Après Barbara et Godard, voici Rodin. Le film de Jacques Doillon, qui n’était plus revenu en compétition depuis 1984, sort également aujourd’hui dans les salles. Au casting, Vincent Lindon dans le rôle du sculpteur et Izïa Higelin dans celui de Camille Claudel.
Le film s’ouvre en 1880, Rodin a quarante ans, il est déjà célèbre. L’État s’apprête à lui passer sa première commande, "La Porte de l’enfer", d’après Dante. Et Doillon de raconter Rodin au quotidien, dans son atelier, ivre de son travail et de son art au point de maltraiter ses deux amours, Rose, sa compagne de longue date, et Camille Claudel, son élève et amante.
Apprendre la sculpture
Pour incarner ce personnage inflexible, Vincent Lindon, comme d’habitude, n’a pas fait les choses à moitié. Des mois à apprendre la sculpture. Des heures de lecture. Mais c’est par la barbe que Vincent Lindon a pu se glisser dans le personnage.

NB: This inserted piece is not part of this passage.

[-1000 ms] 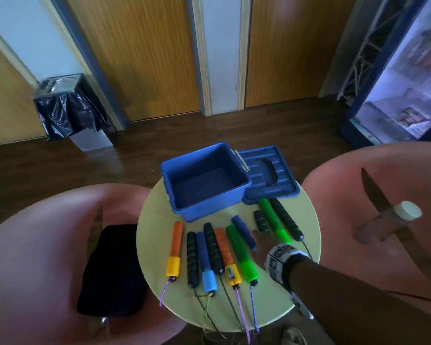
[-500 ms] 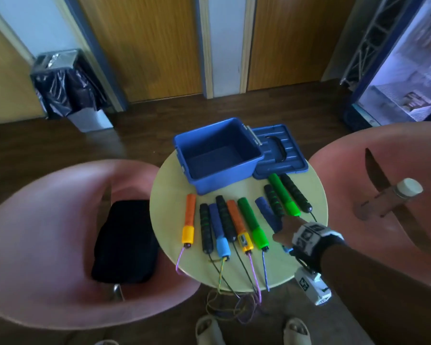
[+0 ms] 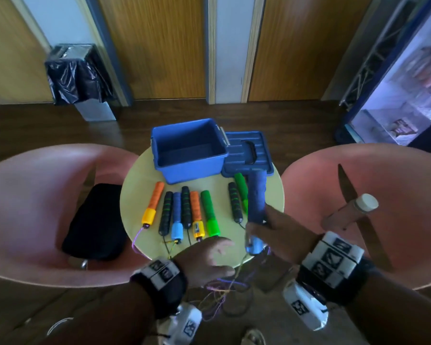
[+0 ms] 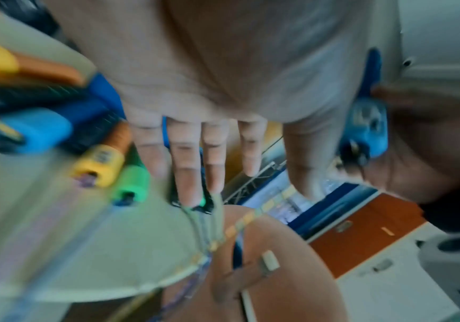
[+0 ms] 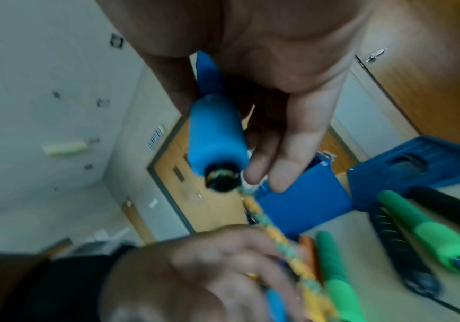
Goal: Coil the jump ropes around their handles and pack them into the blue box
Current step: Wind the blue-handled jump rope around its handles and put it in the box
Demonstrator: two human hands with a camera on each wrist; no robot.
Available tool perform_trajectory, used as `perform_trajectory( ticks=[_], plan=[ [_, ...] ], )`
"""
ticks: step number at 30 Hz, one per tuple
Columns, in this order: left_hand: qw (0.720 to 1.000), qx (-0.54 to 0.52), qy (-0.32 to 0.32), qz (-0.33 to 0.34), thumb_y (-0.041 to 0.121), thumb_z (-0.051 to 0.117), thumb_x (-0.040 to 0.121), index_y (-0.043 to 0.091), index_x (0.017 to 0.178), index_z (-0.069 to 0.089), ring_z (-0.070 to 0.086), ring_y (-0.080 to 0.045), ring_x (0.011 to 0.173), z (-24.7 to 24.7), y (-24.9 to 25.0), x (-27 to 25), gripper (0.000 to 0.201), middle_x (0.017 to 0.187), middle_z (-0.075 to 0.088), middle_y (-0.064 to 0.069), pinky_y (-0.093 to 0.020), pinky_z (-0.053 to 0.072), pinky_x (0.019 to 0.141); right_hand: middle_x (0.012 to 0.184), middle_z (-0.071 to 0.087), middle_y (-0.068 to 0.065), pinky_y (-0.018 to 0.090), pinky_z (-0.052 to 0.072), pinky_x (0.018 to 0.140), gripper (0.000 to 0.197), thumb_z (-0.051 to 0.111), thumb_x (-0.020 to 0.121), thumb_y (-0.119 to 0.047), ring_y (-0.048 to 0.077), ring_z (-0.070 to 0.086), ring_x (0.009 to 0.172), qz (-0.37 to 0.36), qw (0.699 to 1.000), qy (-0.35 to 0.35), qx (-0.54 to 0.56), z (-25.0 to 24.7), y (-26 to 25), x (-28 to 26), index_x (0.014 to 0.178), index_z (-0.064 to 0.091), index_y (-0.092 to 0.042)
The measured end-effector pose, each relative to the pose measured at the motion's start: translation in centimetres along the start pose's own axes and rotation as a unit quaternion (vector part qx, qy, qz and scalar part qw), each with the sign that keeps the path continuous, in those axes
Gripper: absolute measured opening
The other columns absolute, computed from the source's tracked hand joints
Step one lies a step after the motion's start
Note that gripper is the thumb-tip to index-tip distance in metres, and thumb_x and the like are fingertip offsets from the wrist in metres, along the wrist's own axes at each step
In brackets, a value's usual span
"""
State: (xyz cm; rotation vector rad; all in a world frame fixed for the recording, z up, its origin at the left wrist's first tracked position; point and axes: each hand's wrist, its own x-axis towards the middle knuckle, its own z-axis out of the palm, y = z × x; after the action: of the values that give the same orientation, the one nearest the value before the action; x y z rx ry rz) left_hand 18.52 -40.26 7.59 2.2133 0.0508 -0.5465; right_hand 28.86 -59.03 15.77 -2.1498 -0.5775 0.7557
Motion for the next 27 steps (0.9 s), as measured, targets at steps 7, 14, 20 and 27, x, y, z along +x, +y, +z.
perform_trajectory(
  ticks=[7,14,20,27],
  plan=[
    [0.996,0.040,-0.067,-0.052,0.043,0.061,0.092,0.021,0.102,0.070,0.063,-0.014,0.092,6.5,3.0,2.2,0.026,0.100,0.070,0.002,-0.024,0.046,0.084,0.069,0.057,0.017,0.049,0.053,0.063,0.004,0.045,0.098,-0.009,0.036,0.060,0.056,-0.040,0.892,0.102,0.438,-6.6,-0.5,-3.8,0.095,0.048,-0.009],
    [0.976,-0.029,0.024,-0.214,0.020,0.058,0.097,0.026,0.065,0.052,0.050,0.006,0.048,8.4,-7.6,-4.3,0.034,0.045,0.055,0.019,-0.019,0.036,0.061,0.056,0.051,0.018,0.029,0.041,0.040,0.028,0.076,0.072,-0.001,0.029,0.047,0.042,-0.007,0.966,0.078,0.245,-11.8,4.2,-7.6,0.082,0.050,0.000],
    [0.985,-0.029,0.139,-0.101,0.058,0.046,0.086,0.014,0.079,0.060,0.052,-0.002,0.065,4.6,-1.7,-4.4,0.046,0.070,0.058,0.003,-0.030,0.043,0.069,0.056,0.063,-0.006,0.027,0.041,0.041,0.035,0.062,0.087,0.010,0.018,0.050,0.040,0.014,0.992,-0.092,0.089,-5.9,3.8,-6.1,0.115,0.056,-0.012],
    [0.979,-0.070,0.183,0.046,0.042,0.050,0.090,0.028,0.076,0.062,0.061,-0.016,0.068,0.8,7.0,-3.1,0.023,0.075,0.066,-0.002,-0.035,0.049,0.067,0.059,0.060,-0.008,0.025,0.045,0.047,0.025,0.065,0.088,-0.001,0.015,0.054,0.043,-0.009,0.979,-0.196,0.061,-0.6,0.4,-2.9,0.100,0.056,-0.021]
  ],
)
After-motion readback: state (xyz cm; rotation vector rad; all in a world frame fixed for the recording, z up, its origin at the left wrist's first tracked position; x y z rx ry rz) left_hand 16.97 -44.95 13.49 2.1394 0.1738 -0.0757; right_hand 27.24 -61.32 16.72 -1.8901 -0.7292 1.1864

Cette (vraie) barbe qu’il a fort touffue a accompagné son cheminement pour devenir Rodin. "J’aurais pu demander une fausse barbe, dit-il dans l’émission Nectar. Mais il y aurait eu des inconvénients. Le matin, on vous la met, le soir, on vous l’enlève. Vous êtes Rodin la journée, Vincent le soir. Cela ne tient pas debout."
Voilà pourquoi l’acteur, à la seconde où il a dit oui à Jacques Doillon, s’est laissé pousser la barbe. "Les premiers jours j’étais un homme mal rasé, donc négligé. Plus tard, j’ai vécu la pire période, celle où j’avais envie de m’excuser dans la rue parce que j’avais peur qu’on croie que je suivais la mode hispter. ça me rendait dingue, parce que je n’ai jamais suivi les modes, ni celle-là ni une autre."

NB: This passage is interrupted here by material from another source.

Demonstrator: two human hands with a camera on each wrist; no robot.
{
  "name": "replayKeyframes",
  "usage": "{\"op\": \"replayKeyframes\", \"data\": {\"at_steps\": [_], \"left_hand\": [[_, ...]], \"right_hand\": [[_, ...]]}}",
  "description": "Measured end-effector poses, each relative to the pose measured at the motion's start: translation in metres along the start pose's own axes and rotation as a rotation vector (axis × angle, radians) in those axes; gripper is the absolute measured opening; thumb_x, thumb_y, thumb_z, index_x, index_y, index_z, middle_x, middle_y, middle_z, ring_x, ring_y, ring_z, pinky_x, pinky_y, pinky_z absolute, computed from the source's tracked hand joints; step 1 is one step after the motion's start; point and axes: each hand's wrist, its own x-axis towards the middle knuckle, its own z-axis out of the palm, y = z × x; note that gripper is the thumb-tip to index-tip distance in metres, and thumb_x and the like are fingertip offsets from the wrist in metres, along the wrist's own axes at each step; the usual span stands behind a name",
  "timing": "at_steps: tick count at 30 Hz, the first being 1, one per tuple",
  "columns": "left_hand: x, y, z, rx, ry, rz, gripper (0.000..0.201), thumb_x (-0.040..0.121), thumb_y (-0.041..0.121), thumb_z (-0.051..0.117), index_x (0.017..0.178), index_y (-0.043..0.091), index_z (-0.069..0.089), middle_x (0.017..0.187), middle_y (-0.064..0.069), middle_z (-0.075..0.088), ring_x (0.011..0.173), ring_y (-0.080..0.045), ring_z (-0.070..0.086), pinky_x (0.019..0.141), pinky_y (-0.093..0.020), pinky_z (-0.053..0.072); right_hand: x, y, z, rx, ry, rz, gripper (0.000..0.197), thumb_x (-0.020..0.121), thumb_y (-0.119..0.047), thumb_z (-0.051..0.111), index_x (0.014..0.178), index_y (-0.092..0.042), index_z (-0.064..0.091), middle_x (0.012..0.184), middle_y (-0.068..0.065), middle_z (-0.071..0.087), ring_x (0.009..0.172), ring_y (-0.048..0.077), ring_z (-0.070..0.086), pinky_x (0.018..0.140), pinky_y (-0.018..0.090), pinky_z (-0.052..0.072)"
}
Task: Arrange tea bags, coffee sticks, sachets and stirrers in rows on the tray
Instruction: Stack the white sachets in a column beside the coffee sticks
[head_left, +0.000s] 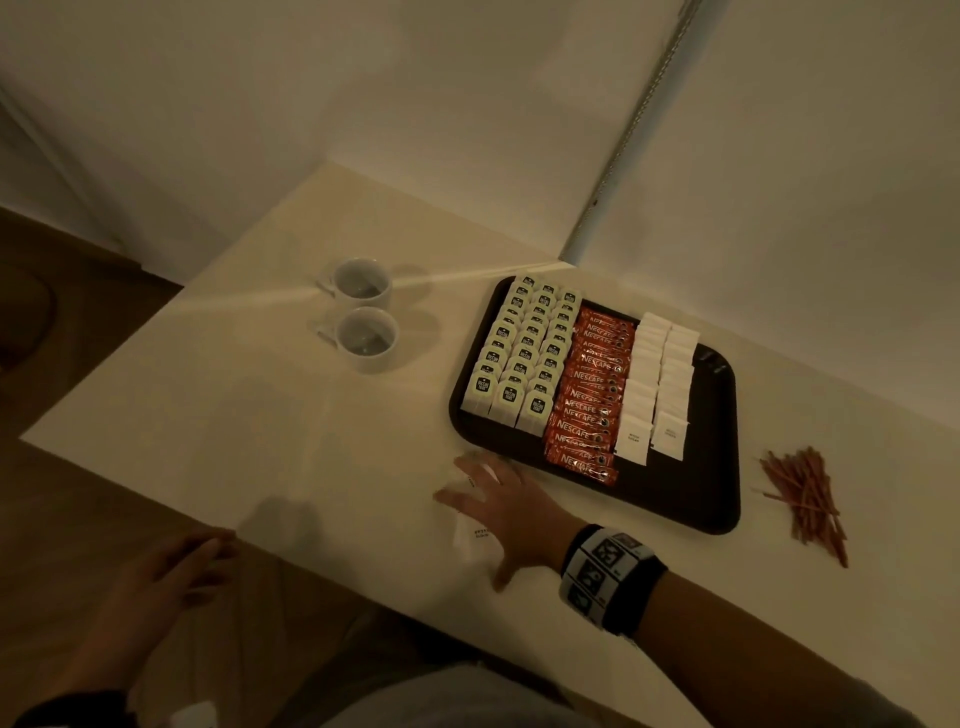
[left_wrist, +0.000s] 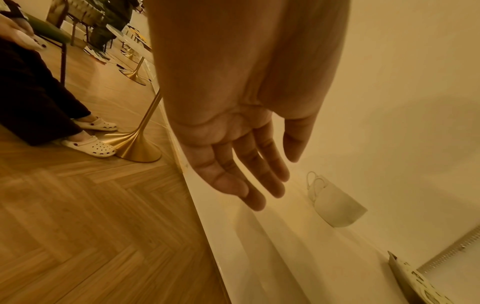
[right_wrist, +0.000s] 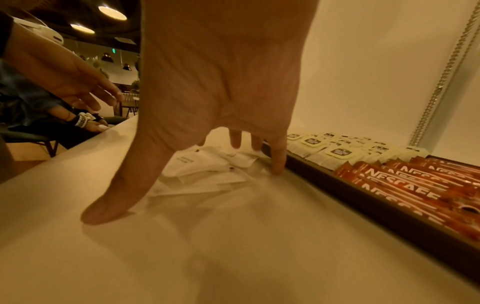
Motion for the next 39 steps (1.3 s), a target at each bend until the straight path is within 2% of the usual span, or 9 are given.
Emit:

Tout cela s’est terminé avec une grosse barbe extrêmement fournie. La pousse de la barbe a accompagné ses progrès en sculpture, raconte l’acteur, qui prenait des cours tous les jours. "Plus ma barbe progressait, plus je progressais en sculpture. C’est comme la barbe j’ai fini par savoir un peu de quoi il s’agissait en matière de sculpture quand, physiquement, je suis devenu Rodin."
Surtout, ne pas imiter
Vincent Lindon n’a regardé aucun film sur la vie de Rodin – "Camille Claudel", de Bruno Nuytten, par exemple, avec Isabelle Adjani et Gérard Depardieu.

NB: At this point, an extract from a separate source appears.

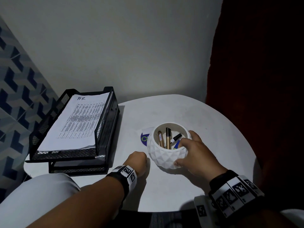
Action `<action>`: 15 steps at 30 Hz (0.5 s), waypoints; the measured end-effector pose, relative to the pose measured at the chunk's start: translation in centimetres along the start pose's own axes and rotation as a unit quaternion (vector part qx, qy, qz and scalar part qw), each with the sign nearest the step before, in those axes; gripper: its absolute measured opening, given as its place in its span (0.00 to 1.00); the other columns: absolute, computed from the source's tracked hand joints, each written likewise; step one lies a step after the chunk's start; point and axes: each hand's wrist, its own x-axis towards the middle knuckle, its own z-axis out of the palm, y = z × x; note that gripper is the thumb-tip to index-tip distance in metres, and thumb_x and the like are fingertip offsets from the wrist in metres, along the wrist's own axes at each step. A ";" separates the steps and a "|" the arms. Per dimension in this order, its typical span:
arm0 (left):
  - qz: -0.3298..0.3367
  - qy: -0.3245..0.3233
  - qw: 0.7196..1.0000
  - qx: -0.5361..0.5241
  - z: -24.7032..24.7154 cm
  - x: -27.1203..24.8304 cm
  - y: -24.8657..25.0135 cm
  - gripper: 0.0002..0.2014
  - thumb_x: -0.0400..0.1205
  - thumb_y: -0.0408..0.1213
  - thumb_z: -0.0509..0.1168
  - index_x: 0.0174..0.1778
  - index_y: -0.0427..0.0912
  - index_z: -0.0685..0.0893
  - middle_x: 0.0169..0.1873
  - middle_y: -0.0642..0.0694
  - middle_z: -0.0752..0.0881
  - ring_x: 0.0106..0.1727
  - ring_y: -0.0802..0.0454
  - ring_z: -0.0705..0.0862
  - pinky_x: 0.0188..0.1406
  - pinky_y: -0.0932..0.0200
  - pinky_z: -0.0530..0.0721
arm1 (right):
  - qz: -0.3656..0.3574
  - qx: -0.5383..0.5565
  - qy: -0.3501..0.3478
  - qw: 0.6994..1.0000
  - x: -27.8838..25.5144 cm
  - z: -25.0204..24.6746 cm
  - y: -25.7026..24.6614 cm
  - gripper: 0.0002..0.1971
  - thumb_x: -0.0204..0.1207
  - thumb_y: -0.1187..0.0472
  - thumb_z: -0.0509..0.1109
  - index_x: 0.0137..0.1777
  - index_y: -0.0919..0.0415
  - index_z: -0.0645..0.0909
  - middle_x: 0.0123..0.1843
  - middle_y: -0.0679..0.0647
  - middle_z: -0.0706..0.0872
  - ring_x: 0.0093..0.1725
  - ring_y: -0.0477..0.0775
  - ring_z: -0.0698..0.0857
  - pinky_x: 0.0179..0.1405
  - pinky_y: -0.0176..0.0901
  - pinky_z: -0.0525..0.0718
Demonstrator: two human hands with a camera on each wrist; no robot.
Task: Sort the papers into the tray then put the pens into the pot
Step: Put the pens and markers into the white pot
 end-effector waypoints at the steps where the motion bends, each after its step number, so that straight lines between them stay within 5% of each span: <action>1: -0.003 -0.001 1.000 0.001 -0.1 -0.1 0.0 0.17 0.84 0.46 0.57 0.48 0.41 0.88 0.50 0.40 0.90 0.53 0.39 0.88 0.53 0.51 0.87 | 0.001 -0.001 -0.001 1.000 0.0 0.0 0.0 0.25 0.63 0.55 0.88 0.37 0.35 0.70 0.80 0.41 0.63 0.57 0.50 0.78 0.52 0.41 0.78; 9: 0.001 -0.010 1.000 0.025 -0.1 -0.3 -0.4 0.14 0.84 0.46 0.60 0.45 0.42 0.86 0.48 0.38 0.90 0.52 0.36 0.88 0.49 0.51 0.85 | 0.002 -0.001 -0.003 1.000 -0.1 -0.2 -0.1 0.25 0.64 0.55 0.87 0.38 0.33 0.71 0.81 0.42 0.62 0.57 0.49 0.77 0.56 0.43 0.80; 15: -0.036 -0.050 0.998 -0.012 -0.6 -0.6 -0.5 0.03 0.72 0.38 0.69 0.39 0.45 0.88 0.42 0.45 0.91 0.50 0.42 0.90 0.47 0.58 0.88 | 0.000 -0.002 -0.005 1.000 0.0 -0.1 0.0 0.24 0.63 0.55 0.88 0.37 0.34 0.71 0.80 0.41 0.64 0.57 0.50 0.78 0.54 0.43 0.80</action>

Je ne voulais surtout pas le voir bouger. J’ai lu les textes de Rilke, je suis allé au musée une ou deux fois par semaine. Mais je ne voulais surtout pas le voir interprété par quelqu’un d’autre. Cela ne m’intéressait pas. Je voulais faire travailler mon fantasme à son maximum. Je voulais qu’on me parle de sa manière de s’exprimer, de sa folie du travail, de son côté décevant, de son culte du moi. De sa cruauté aussi, car pour lui, le monde pouvait s’écrouler, seul comptait son art.
Vincent Lindon ne voulait surtout pas tomber dans le biopic traditionnel et académique, comme le sont souvent les récits de vie de personnages historiques. Il ajoute encore: "On devient un personnage par l’intellect, par ce qu’on dit, par ce qu’on pense, pas par l’imitation des mouvements."